THE PROBLEM:
In your copy, each line below is repeated exactly and no image appears.

(Data records)

########

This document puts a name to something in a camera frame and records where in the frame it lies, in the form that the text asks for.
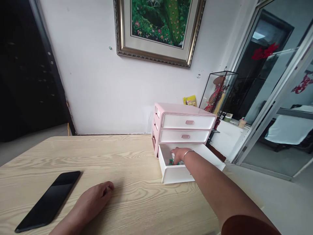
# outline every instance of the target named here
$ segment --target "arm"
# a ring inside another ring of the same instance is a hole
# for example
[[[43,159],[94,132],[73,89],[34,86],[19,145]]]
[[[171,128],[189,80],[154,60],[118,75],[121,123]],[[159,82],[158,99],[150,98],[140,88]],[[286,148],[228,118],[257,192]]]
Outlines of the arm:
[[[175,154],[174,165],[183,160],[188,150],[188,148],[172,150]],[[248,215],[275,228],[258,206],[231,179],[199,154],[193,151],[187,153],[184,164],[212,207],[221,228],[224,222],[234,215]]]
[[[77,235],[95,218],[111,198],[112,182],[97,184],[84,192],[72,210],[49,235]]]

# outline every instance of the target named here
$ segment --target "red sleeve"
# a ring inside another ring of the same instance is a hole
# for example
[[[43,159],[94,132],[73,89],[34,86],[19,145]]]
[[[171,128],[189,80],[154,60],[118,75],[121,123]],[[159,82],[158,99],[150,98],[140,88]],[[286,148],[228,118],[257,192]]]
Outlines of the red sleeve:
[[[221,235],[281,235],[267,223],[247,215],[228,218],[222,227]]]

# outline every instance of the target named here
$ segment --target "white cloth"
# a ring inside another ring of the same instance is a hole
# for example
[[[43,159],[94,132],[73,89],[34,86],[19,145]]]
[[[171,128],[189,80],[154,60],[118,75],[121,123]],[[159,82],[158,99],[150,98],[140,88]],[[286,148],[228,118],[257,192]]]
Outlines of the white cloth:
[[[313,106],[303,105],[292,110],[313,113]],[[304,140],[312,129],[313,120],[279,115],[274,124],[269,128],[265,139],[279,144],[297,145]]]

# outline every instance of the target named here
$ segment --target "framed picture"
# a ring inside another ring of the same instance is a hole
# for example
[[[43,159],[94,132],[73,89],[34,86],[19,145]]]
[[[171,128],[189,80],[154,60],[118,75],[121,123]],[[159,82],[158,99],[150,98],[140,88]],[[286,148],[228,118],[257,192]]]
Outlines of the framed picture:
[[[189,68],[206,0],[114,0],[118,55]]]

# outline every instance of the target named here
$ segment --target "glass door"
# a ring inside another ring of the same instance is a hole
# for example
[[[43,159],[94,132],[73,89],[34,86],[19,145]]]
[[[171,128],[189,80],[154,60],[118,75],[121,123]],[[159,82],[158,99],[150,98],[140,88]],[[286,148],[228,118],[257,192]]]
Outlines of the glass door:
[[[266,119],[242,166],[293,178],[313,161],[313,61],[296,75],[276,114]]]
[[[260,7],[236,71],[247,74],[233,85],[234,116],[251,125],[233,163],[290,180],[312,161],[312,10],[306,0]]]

########

TASK SOLUTION:
This document puts a name to something in a camera frame and records where in the frame it lies, in the form that the text asks for.
# outline every instance of the target named here
$ segment --target "arm"
# a ring inside another ring of the same instance is a hole
# for example
[[[43,159],[94,132],[73,89],[34,86],[19,145]]]
[[[171,128],[189,80],[154,60],[118,75],[121,123]],[[159,82],[158,99],[150,98],[140,88]],[[286,148],[228,118],[257,192]]]
Outlines of the arm:
[[[175,154],[174,165],[183,160],[188,150],[188,148],[172,150]],[[248,215],[275,228],[258,206],[231,179],[199,154],[193,151],[187,153],[184,164],[212,207],[221,228],[224,222],[234,215]]]
[[[77,235],[95,218],[111,198],[112,182],[97,184],[84,192],[72,210],[49,235]]]

# outline every instance of the target named here
$ segment --target "red sleeve"
# a ring inside another ring of the same instance is a hole
# for example
[[[43,159],[94,132],[73,89],[34,86],[19,145]]]
[[[171,128],[189,80],[154,60],[118,75],[121,123]],[[159,82],[158,99],[150,98],[140,88]],[[286,148],[228,118],[257,192]]]
Outlines of the red sleeve:
[[[221,235],[281,235],[267,223],[247,215],[228,218],[222,227]]]

# outline every instance of the target named here
$ segment --target "white cloth"
# a ring inside another ring of the same instance is a hole
# for example
[[[43,159],[94,132],[73,89],[34,86],[19,145]]]
[[[171,128],[189,80],[154,60],[118,75],[121,123]],[[159,82],[158,99],[150,98],[140,88]],[[286,148],[228,118],[257,192]]]
Outlines of the white cloth:
[[[313,106],[303,105],[292,110],[313,113]],[[304,140],[312,129],[313,120],[279,115],[274,124],[269,128],[265,139],[279,144],[297,145]]]

# outline every instance of the target named here
$ segment --target "framed picture"
# a ring inside another ring of the same instance is a hole
# for example
[[[43,159],[94,132],[73,89],[34,86],[19,145]]]
[[[171,128],[189,80],[154,60],[118,75],[121,123]],[[159,82],[158,99],[150,98],[140,88]],[[286,148],[228,118],[257,192]]]
Outlines of the framed picture:
[[[189,68],[206,0],[114,0],[118,55]]]

# outline every instance of the target named here
$ segment --target "glass door"
# a ring inside another ring of the same instance is a hole
# for example
[[[43,159],[94,132],[73,89],[34,86],[19,145]]]
[[[171,128],[189,80],[154,60],[118,75],[121,123]],[[159,82],[158,99],[150,98],[140,88]],[[286,148],[228,118],[257,192]]]
Outlines of the glass door:
[[[266,119],[242,166],[293,178],[313,161],[313,61],[296,75],[276,114]]]
[[[260,7],[236,71],[247,74],[233,85],[234,116],[251,125],[233,163],[290,180],[312,161],[312,10],[306,0]]]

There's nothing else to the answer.